While Fools should generally take the opinion of Wall Street with a grain of salt, it's not a bad idea to take a closer look at particularly stock-shaking upgrades and downgrades -- just in case their reasoning behind the call makes sense.

What: Shares of Mobile Mini, Inc. (MINI) climbed 4% today after Deutsche Bank initiated coverage on the portable storage solutions company with a buy rating.

So what: Along with the bullish call, analyst Amit Mehrotra planted a price target of $57 on the stock, representing about 23% worth of upside to Friday's close. So while contrarian traders might be turned off by Mobile Mini's strong rebound over the past year, Mehrotra's call could reflect a sense on Wall Street that its turnaround potential still isn't fully baked into the valuation.

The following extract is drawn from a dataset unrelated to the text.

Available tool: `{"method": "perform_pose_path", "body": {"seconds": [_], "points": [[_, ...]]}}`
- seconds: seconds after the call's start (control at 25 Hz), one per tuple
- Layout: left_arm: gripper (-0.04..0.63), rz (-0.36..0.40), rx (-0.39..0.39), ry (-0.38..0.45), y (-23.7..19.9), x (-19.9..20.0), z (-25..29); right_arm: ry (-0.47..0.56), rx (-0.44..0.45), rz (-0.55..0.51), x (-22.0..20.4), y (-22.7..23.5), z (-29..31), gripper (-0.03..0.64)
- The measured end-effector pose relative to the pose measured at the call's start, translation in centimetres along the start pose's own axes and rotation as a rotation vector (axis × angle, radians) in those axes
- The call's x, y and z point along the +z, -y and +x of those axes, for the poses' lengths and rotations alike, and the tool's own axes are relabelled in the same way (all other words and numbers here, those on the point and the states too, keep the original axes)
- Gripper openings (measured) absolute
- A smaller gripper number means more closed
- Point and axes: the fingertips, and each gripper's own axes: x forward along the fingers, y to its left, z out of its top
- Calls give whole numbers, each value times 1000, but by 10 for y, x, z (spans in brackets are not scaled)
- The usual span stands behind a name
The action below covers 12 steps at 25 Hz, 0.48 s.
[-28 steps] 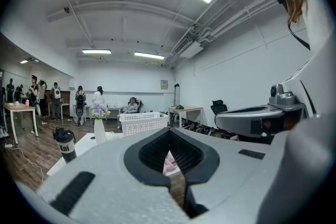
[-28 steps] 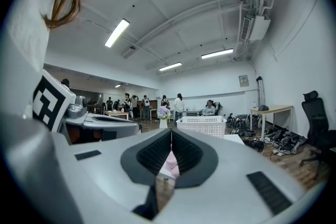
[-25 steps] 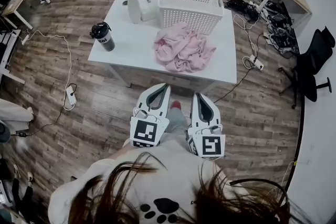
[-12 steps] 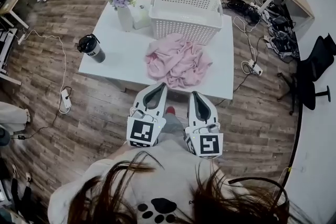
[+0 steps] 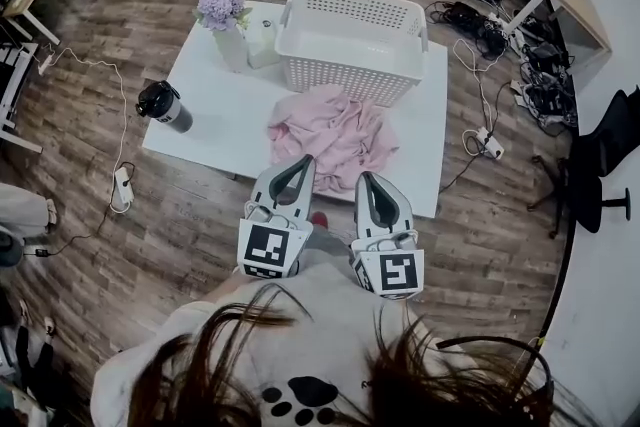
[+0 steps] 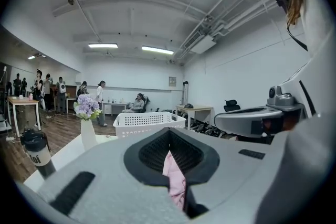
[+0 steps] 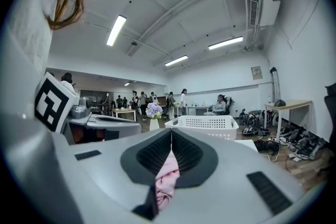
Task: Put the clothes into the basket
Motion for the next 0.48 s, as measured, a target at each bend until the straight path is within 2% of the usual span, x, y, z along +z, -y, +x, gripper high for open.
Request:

Now what: According to Deutsche, Mobile Mini's risk/reward trade-off remains particularly attractive at this point. "We see 30% upside in shares of Mobile Mini as its relatively new, highly capable management team accelerates the company's transformation from a strong, but undermanaged company to best-in-class with deep logistical capabilities and significant pricing power," said Mehrotra. "The restructuring efforts should translate to 13% and 27% CAGR revenue and EPS growth through 2017, driven by a significant increase in the utilization of MINI's lease fleet and a step-function improvement in profitability." Of course, with Mobile Mini shares now up 75% from its 52-week highs and trading at a forward P/E of 30, I'd wait for a wider margin of safety before betting too heavily on that upbeat outlook.